164P - Clinical utility of comprehensive molecular profiling tests for advanced gastrointestinal tumors


04 Oct 2023


Cocktail & Poster Display session


Alexandra Lebedeva


Annals of Oncology (2023) 8 (suppl_1_S5): 1-55. 10.1016/esmoop/esmoop101646


A. Lebedeva1, O.A. Kuznetsova2, M. Fedyanin3, M.V. Ivanov4, A. Tryakin5

Author affiliations

  • 1 Biology Department, Lomonosov Moscow State University, 119991 - Moscow/RU
  • 2 General Medicine Department, Saint-Petersburg State Pediatric Medical University, 194100 - Saint-Petersburg/RU
  • 3 Clinicla Pharmacology And Chemotherapy Dept, National Medical Research Center of Oncology named after N.N. Blokhin, 115478 - Moscow/RU
  • 4 Molecular And Biological Physics, Moscow Institute of Physics and Technology, 141700 - Dolgoprudny/RU
  • 5 Clinical Pharmacology And Chemotherapy Department, National Medical Research Center of Oncology named after N.N. Blokhin, 115478 - Moscow/RU


This content is available to ESMO members and event participants.

Abstract 164P


Molecularly-matched therapy (MMT) is associated with increased response rates and in some cases with improved survival.
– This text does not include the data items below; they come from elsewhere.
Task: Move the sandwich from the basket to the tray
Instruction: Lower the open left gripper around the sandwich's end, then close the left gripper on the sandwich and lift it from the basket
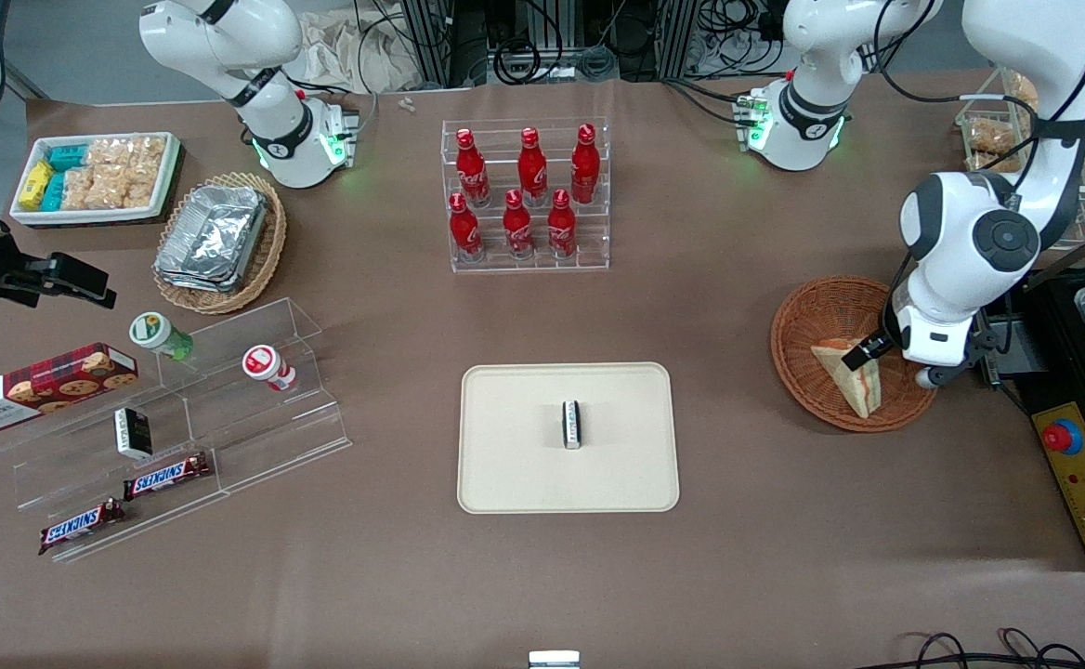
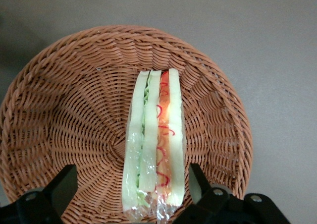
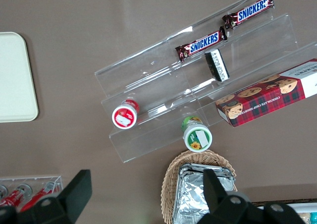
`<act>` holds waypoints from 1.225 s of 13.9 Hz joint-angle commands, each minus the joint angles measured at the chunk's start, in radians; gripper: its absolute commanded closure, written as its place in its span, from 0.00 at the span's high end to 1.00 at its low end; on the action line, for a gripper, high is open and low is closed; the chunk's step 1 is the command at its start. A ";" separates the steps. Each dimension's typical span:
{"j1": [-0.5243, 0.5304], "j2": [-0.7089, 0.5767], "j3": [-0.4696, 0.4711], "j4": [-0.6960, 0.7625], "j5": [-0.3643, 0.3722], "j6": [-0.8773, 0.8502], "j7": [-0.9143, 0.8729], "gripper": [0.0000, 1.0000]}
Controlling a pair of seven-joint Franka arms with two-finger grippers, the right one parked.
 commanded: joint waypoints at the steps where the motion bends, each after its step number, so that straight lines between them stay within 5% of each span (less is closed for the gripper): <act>1: 0.006 0.016 -0.006 -0.048 0.022 0.101 -0.062 1.00; 6: 0.006 0.063 -0.005 -0.083 0.022 0.203 -0.063 1.00; 7: 0.006 0.063 -0.005 -0.086 0.022 0.222 -0.063 0.82; 9: 0.007 0.063 -0.005 -0.086 0.022 0.222 -0.063 0.00; 17: -0.006 -0.005 -0.009 -0.071 0.022 0.187 -0.100 0.00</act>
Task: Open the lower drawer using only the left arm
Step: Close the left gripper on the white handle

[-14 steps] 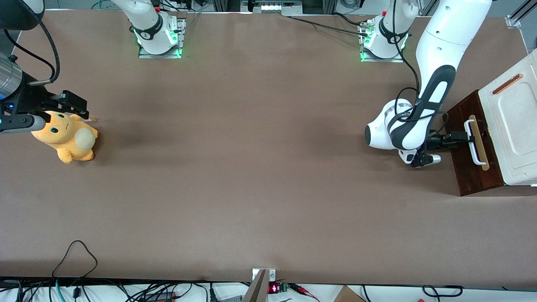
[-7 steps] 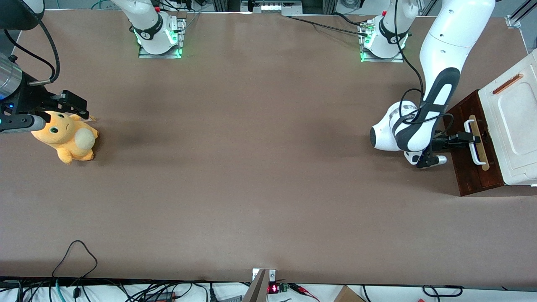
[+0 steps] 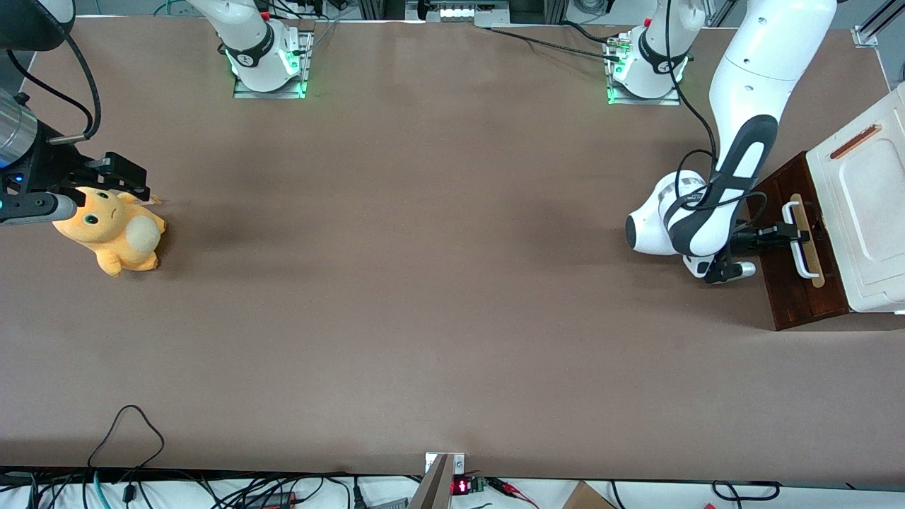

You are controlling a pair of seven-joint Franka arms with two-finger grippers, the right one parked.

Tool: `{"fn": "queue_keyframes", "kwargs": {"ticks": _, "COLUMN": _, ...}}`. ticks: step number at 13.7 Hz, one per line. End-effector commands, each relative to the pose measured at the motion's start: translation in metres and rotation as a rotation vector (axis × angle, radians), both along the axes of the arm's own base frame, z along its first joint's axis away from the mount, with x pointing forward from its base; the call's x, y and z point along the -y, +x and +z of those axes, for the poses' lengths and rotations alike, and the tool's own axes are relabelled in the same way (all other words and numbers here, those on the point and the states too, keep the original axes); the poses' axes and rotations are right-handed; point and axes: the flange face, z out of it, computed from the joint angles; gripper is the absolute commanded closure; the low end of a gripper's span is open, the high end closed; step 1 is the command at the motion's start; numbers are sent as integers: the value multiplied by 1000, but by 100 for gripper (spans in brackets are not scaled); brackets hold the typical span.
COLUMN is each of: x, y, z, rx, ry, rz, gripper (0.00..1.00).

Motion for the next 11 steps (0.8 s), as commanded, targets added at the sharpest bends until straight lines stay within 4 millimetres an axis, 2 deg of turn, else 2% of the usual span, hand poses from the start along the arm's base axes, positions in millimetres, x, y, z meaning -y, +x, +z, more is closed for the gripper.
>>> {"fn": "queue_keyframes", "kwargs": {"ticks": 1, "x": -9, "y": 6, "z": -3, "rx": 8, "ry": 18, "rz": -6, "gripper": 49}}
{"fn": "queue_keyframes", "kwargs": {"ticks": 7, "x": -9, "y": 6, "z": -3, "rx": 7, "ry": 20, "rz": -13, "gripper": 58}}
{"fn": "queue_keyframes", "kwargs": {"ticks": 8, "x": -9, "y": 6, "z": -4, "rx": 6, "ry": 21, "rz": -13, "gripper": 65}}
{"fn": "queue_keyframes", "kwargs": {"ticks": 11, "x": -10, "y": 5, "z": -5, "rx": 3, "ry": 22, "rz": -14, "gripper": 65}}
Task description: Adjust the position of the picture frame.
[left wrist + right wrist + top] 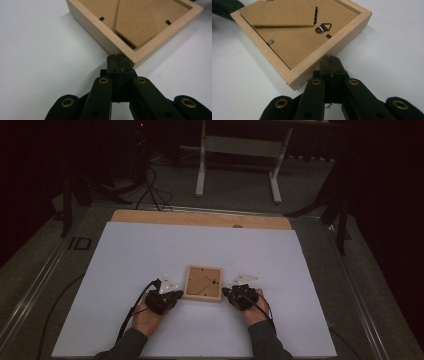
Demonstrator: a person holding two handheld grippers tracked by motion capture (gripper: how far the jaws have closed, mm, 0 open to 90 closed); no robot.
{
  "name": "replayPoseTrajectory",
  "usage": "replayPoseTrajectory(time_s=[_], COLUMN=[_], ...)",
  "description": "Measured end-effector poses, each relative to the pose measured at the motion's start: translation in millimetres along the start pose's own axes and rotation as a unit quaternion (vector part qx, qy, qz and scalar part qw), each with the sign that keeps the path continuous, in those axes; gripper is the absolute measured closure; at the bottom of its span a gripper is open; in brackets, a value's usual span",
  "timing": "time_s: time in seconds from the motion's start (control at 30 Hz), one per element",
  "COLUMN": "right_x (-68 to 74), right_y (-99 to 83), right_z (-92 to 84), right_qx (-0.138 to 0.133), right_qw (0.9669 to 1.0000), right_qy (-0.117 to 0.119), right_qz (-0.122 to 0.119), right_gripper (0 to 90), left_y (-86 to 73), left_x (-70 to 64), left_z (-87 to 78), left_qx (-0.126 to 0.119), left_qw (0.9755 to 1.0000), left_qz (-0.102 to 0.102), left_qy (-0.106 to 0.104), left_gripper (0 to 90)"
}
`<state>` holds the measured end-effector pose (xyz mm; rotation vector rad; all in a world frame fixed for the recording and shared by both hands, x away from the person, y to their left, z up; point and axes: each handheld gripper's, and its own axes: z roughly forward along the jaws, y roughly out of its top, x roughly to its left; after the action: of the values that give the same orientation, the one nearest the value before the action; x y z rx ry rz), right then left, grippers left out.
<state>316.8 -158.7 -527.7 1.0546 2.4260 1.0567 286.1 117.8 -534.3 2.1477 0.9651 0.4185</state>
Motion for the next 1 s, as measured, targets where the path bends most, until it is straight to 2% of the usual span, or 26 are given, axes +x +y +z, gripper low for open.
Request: replayPoseTrajectory(time_s=[0.3,0.53,0.77,1.0], right_x=[-1.3,-4.0,-4.1,-4.1], right_y=[-0.5,2.3,2.9,4.3], right_z=[-0.9,6.1,11.3,13.5], right_qx=[-0.002,-0.013,-0.01,-0.012], right_qw=[1.0,0.9995,0.9994,0.9994], right_qy=[0.003,0.007,0.0,0.004], right_qz=[0.008,0.029,0.032,0.033], right_gripper=[89.9,89.9,89.9,89.9], left_y=[0.0,-0.3,-0.3,-0.4], left_x=[-1.0,0.3,0.7,3.5], left_z=[0.5,0.2,0.2,-0.7], left_qx=[0.005,0.006,0.006,0.007], left_qw=[1.0,1.0,0.9999,0.9999], left_qz=[0.0,-0.003,-0.004,-0.006], left_qy=[0.002,0.007,0.009,0.011], left_gripper=[89.5,89.5,89.5,88.4])
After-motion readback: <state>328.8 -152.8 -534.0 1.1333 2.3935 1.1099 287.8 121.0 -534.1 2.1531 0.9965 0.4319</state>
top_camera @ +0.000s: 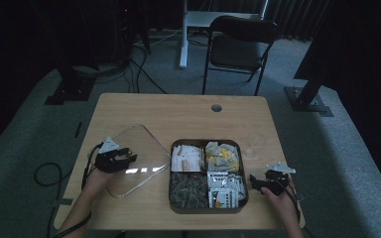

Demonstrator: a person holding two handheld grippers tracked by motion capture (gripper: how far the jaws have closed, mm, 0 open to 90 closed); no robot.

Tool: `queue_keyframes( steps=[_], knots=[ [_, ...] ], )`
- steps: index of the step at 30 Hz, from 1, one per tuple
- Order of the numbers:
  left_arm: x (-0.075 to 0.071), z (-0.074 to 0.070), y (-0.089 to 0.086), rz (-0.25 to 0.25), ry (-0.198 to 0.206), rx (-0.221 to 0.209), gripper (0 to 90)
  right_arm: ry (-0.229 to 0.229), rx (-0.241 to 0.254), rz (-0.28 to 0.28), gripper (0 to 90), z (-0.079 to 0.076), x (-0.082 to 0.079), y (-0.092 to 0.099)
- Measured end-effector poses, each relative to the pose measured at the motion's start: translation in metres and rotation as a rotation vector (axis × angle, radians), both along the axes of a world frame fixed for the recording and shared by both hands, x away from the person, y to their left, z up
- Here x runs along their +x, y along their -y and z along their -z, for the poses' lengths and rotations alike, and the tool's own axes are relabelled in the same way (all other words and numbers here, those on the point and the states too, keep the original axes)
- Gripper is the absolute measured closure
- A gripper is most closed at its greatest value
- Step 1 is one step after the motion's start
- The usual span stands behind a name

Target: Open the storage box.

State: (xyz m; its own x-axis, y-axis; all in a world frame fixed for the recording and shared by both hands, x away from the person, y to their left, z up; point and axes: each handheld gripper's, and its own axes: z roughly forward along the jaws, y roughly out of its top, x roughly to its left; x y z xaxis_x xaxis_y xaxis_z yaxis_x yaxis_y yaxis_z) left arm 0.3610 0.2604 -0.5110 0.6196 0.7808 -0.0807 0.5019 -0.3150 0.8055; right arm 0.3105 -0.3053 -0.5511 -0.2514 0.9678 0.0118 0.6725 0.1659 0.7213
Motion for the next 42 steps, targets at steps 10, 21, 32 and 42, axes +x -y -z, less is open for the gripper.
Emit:
queue_keyframes(
  steps=[10,21,32,42],
  knots=[
    [-0.015,-0.001,0.015,0.099,-0.005,0.009,49.0,0.0,0.0,0.0,10.4,0.0,0.0,0.0],
    [-0.03,0.008,0.032,0.228,0.003,0.003,43.9,0.0,0.0,0.0,10.4,0.0,0.0,0.0],
    [-0.049,0.013,0.05,0.371,0.003,-0.017,33.7,0.0,0.0,0.0,10.4,0.0,0.0,0.0],
    [-0.068,0.019,0.07,0.497,-0.019,0.015,18.2,0.0,0.0,0.0,10.4,0.0,0.0,0.0]
  ],
)
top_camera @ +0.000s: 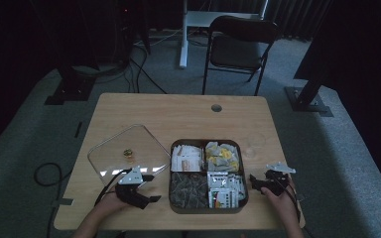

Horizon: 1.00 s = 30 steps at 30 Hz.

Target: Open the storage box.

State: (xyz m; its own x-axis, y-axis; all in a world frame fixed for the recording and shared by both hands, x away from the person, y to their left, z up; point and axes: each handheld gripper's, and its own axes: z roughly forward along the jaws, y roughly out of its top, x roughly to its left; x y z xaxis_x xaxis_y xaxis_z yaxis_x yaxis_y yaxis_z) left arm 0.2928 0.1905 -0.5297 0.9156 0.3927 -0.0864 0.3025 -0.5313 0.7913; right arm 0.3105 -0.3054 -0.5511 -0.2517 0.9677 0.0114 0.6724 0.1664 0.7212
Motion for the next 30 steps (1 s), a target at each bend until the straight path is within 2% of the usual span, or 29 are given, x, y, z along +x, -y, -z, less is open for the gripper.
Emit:
queue_keyframes(
  steps=[3,9,12,14,17,21,24,28,30],
  knots=[
    [-0.005,0.003,0.005,0.021,-0.002,0.026,18.1,0.0,0.0,0.0,10.4,0.0,0.0,0.0],
    [-0.011,0.01,0.013,0.035,-0.017,0.072,9.0,0.0,0.0,0.0,10.3,0.0,0.0,0.0],
    [-0.013,0.013,0.016,0.041,-0.019,0.09,7.8,-0.001,0.0,0.0,10.4,0.0,0.0,0.0],
    [-0.014,0.014,0.018,0.036,-0.023,0.112,1.4,-0.001,0.001,0.001,10.3,0.0,0.0,0.0],
    [-0.014,0.014,0.018,0.026,-0.026,0.105,1.3,-0.001,0.002,0.001,10.3,0.0,0.0,0.0],
    [-0.014,0.015,0.02,0.02,-0.03,0.124,1.3,-0.001,0.001,0.001,10.3,0.0,0.0,0.0],
    [-0.013,0.016,0.02,0.023,-0.053,0.12,1.4,-0.001,0.001,0.001,10.4,0.0,0.0,0.0],
    [-0.014,0.016,0.021,-0.004,-0.038,0.137,1.4,-0.001,0.001,0.0,10.4,0.0,0.0,0.0],
    [-0.016,0.016,0.022,-0.008,-0.018,0.158,1.4,-0.001,0.001,0.0,10.4,0.0,0.0,0.0]
  ],
)
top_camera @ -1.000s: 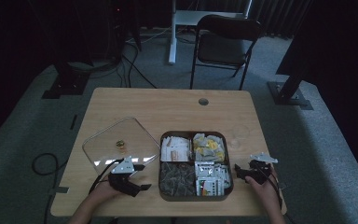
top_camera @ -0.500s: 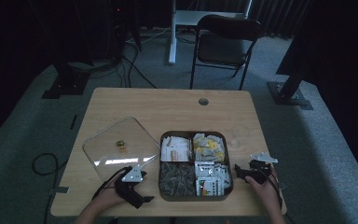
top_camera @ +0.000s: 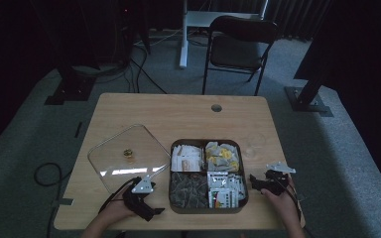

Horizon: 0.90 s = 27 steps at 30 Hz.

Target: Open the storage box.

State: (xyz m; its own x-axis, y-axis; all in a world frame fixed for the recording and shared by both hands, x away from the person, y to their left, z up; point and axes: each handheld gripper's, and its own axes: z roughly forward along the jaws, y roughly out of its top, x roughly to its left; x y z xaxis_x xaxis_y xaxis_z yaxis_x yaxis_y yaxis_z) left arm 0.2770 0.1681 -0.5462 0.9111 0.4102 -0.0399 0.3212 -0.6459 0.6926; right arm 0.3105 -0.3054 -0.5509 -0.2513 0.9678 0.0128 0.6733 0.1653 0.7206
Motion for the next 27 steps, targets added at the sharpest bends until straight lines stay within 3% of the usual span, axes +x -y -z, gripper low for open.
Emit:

Next generation sequencing (NGS) - based multigene panels offer a wide range of analyzed markers. There is a need to optimize comprehensive profiling and find the most relevant molecular targets according to tumor type.


Retrospective analysis of NGS reports and clinical data of patients with advanced gastrointestinal tumors was performed. The frequency of detected molecular alterations in each cancer type, the frequency of MMT recommendation were assessed. Efficacy was estimated using progression-free survival (PFS) ratio (PFS2/PFS1).


Between 2019 and 2023, tumor samples from 107 patients with gastrointestinal tumors were analyzed using NGS-based panels (colorectal cancer (CRC) - 64 patients (59%), pancreatic cancer (PCa) - 21 (20%), cholangiocellular cancer (CCC) - 12 (11%), gastric cancer (GC) - 11 (10%). Median age was 58 years, median number of lines before analysis - 2. MMT after NGS was administered to 17 patients (16%). Of these patients 6 samples were assesed as ESCAT I tier (35%), 2 (12%) - ESCAT IIB, 2 (12%) - ESCAT IIIA, 7 (51%) - ESCAT IIIB. PFS2/1 ratio≥1,3 was reached in 10 patients (59%). In the cohort of patients who have not been prescribed MMT, the PFS ratio was available for 42 patients, among whom 11 patients (26%) achieved PFS1/2 ≥1,3 (p=0,005). MMT was the only favorable predictor of PFS2/1 ≥1.3 (HR 0.13; 95% CI 0.03 - 0.50, p=0.003) in univariate analysis. Median overall survival in the MMT and non-MMT groups was 6 and 5 months, respectively (HR=2.07; 95% CI 1.01 - 4.26). Table: 164P

Variables Univariate analysis
HR (95% CI) p value
Age, years ≥60 <60 1,00 0,80 (0,21 -2,91) 0,72
Number of lines before analysis, ≤1 ≥2 1,00 0,67 (0,16 - 2,86) 0,59
Sex, m f 1,60 (0,45 - 5,70) 1,00 0,47
Molecular tumor board Yes No 1,00 0,61 (0,13 - 2,85) 0,53
RAS RASwt RASmut 1,00 (0,28 - 3,61) 1,00 1,00
MMT Yes No 1,00 0,13 (0,03 - 0,50) 0,003


MMT may potentially have advantages over non-MMT in advanced gastrointestinal cancers when standard therapy options are limited. In order to optimize testing in routine practice, it is necessary to create more limited panels for profiling according to each tumor type.

Editorial acknowledgement

Clinical trial identification

Legal entity responsible for the study

The authors.


Has not received any funding.


All authors have declared no conflicts of interest.